И он отвечал ей несуразное, глупое, что заставляло ее возмущаться и говорить:

– Ну посмотри же, посмотри, оно другое, и небо – оно всегда было синее, а теперь белесое. И дымом пахнет. Я боюсь.

– Ну чего ты боишься? – сердился он. – Если у тебя что-то болит, нужно позвать доктора, и он тебя вылечит.

Приходил ласковый, вкрадчивый человек, задавал ей глупые вопросы, на которые она не знала что ответить, а про главное, ночное, молчала, потому что про него нельзя было никому говорить. И доктор, забирая у механика гонорар за визит, торопливо уходил, что-то бормотал про диету, воды и перемену обстановки, сам не веря в то, что лепечет.

– Хочешь, поедем купим тебе новую куклу? Или платье? – предложил Василий Христофорович однажды перед Пасхой и виновато поглядел на девочку, выросшую из всех нарядов.

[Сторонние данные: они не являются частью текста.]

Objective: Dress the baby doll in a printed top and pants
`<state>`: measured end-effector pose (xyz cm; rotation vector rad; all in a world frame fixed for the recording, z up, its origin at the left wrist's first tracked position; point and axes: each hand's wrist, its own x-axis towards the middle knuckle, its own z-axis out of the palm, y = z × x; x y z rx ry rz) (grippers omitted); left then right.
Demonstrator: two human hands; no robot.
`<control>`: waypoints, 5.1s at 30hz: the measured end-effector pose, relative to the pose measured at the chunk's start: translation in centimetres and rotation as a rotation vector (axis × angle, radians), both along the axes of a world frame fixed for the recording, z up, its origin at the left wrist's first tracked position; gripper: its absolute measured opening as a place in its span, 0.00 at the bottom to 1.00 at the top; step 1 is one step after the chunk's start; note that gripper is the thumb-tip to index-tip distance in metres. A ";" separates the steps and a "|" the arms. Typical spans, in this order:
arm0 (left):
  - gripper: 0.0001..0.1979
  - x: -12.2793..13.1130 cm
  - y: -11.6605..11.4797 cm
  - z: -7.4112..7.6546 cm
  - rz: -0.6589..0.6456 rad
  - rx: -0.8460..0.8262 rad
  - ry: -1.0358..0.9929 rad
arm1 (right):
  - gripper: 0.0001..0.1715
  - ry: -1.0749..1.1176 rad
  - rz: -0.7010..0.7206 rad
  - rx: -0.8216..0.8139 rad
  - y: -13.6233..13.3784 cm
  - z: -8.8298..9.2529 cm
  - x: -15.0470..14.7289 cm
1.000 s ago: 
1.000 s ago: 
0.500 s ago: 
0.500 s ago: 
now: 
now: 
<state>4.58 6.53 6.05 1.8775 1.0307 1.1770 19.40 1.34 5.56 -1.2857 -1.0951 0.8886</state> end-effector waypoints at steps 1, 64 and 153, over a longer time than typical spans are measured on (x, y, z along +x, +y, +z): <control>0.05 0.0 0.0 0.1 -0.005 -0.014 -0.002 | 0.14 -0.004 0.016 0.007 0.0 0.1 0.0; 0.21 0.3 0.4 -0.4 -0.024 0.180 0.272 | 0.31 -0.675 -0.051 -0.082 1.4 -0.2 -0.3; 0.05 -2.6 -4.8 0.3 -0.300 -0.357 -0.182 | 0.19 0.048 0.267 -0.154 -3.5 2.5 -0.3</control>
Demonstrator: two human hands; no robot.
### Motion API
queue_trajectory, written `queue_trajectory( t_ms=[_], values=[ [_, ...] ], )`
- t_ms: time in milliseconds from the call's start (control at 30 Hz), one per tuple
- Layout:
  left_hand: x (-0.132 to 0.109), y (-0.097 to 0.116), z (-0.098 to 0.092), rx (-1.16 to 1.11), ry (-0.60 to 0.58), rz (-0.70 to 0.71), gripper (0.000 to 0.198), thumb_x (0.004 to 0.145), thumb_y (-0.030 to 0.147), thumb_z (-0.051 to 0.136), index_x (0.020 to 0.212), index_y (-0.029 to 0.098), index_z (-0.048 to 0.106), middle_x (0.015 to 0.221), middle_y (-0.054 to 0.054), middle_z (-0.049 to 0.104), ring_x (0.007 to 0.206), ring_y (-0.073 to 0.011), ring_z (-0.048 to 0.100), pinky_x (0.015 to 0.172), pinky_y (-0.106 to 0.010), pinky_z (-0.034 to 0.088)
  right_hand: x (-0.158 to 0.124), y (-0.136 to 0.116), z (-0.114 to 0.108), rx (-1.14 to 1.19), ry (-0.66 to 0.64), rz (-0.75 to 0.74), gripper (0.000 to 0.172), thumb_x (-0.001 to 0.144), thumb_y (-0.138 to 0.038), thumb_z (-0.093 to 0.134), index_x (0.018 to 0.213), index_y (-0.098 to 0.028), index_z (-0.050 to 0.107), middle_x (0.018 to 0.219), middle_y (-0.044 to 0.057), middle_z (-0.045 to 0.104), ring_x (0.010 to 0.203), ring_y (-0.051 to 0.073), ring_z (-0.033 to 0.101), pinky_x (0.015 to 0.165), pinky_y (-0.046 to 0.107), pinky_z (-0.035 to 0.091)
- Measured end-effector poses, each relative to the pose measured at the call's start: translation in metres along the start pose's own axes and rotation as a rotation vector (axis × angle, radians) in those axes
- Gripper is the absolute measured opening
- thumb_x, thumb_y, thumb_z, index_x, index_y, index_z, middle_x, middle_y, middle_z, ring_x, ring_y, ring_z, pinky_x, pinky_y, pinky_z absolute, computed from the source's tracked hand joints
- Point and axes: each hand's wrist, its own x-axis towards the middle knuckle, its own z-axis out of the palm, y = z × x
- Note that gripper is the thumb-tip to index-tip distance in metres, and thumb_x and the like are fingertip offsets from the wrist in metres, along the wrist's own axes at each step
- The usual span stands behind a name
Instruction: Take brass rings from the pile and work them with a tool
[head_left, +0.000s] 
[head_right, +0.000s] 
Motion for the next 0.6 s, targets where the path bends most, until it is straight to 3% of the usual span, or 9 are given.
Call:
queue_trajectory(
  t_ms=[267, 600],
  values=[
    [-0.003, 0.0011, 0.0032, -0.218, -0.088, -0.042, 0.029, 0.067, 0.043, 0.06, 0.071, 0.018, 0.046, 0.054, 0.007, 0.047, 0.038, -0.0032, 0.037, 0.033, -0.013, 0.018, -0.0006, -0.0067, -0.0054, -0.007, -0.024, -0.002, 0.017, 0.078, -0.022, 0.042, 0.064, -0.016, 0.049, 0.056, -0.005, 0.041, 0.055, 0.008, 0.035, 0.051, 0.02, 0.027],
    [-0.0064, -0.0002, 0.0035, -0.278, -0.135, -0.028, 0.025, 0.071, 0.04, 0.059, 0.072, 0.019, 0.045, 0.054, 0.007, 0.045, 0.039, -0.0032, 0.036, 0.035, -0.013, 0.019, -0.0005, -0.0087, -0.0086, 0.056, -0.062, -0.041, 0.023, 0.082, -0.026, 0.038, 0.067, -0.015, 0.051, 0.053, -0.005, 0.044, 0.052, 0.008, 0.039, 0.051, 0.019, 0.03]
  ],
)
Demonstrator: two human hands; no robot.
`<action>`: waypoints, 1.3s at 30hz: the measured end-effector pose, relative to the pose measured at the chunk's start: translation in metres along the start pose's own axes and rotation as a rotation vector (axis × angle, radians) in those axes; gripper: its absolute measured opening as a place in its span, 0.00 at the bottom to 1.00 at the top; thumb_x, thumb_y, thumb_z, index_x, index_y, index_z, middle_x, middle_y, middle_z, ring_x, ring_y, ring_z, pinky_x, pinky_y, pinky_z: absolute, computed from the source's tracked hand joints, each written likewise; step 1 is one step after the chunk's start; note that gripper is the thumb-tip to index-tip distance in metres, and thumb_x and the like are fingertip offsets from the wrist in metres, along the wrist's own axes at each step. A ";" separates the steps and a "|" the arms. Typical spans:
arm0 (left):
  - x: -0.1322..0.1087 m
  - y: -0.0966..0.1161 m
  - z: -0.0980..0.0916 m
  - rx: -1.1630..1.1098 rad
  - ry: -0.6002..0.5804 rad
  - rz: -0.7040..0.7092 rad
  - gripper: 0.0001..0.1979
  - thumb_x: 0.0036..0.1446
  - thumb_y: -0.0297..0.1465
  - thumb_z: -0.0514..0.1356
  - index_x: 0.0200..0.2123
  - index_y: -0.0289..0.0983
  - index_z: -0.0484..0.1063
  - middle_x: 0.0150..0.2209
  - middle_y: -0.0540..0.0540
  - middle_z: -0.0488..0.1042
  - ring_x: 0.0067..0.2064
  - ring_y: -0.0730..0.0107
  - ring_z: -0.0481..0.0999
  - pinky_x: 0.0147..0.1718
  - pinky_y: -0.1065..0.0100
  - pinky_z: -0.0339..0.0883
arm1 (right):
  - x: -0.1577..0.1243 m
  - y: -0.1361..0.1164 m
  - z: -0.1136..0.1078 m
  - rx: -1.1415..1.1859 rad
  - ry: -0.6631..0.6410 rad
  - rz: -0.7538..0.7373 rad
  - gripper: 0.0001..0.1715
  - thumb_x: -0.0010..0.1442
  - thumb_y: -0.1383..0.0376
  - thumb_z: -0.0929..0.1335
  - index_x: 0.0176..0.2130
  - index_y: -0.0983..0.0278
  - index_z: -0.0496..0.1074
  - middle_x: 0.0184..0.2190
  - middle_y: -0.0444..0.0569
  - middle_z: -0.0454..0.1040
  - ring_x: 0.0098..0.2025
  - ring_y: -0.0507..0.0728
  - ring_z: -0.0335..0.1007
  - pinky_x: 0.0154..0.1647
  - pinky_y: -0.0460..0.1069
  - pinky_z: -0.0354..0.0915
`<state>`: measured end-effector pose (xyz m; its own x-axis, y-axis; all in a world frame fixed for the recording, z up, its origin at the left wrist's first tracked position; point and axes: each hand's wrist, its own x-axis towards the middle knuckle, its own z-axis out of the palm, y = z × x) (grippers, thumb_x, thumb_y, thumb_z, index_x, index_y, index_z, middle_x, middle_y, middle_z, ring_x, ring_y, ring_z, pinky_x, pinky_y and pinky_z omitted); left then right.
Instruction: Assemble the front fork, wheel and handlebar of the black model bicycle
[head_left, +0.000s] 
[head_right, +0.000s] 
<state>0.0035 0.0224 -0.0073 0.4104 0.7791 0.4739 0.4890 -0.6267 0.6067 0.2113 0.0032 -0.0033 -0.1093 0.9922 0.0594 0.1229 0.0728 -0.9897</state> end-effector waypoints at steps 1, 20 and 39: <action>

– Хочу, – сказала она – не ради себя.

Они поехали на извозчике в Гостиный Двор, и Уля вдруг сделалась необыкновенно радостной, оживленной, невидимая внутренняя хворь отступила, испугалась, и отец обрадовался еще больше, коря себя за то, что не догадался до такой простой вещи, как отвезти ее в магазин, раньше. В модной лавке было много народу, надменно-любезный приказчик говорил с Улей как со взрослой, подавал руку и хвалил ее волосы и кожу, потом подошла высокая девушка-француженка и предложила ей пройти померить платье, и Уле все это ужасно нравилось. Она была здесь самой красивой девочкой и впервые ощутила в сердце сладкое чувство превосходства. Столкновение с чужой завистью, с какой на нее глядели нервозные мамаши и их прыщавые дочки, веселило и будоражило ее. Даже то, что она единственная была здесь с отцом, придавало Уле очарование, и она это остро ощутила. То же самое почувствовал и механик, он смотрел на дочку с важной гордостью и не жалел на ее наряды никаких денег, требуя, чтобы им показывали самое дорогое и модное. Но, когда они уже были готовы все примеренное купить, приказчик, желая сделать девочке приятное, подвел ее к большой нарядной кукле с выразительными глазами, одетой в белое платье невесты:

– Когда-нибудь и вы, барышня…

Кукла посмотрела на нее с наглостью, а когда все отвернулись, коснулась Улиных волос и больно за них дернула. Все стало клониться у девочки перед глазами, лица людей исказились, и Уля почему-то оказалась не здесь, но на крыше большого дома, услышав собственный недетский голос:

– Уходим отсюда, папа, уходим.

– А платья?

– Ничего не надо, уходим скорей.

Приказчик с недоумением посмотрел на Комиссарова, и лицо его скривилось в понимающей, полупрезрительной улыбке.

– Сколько ты меня мучить будешь! – рассердился механик.

– Домой, папа, домой.

Там она собрала своих кукол, затопила печку и сожгла все до одной, а потом посмотрела на отца и с какой-то не девичьей, но женской жалостью промолвила:

– Ты, если хочешь, папа, ты женись.

Механик вздрогнул, не уразумев, каким образом она угадала его желание, исполнившееся так быстро, как он и сам не смел предположить, а Уля, когда в их доме по-явилась чужая осторожная женщина и начала заполнять собой пространство комнат, углов и коридоров, почувствовала, что может бежать вскачь, как научил ее один странный человек на Коломяжском ипподроме.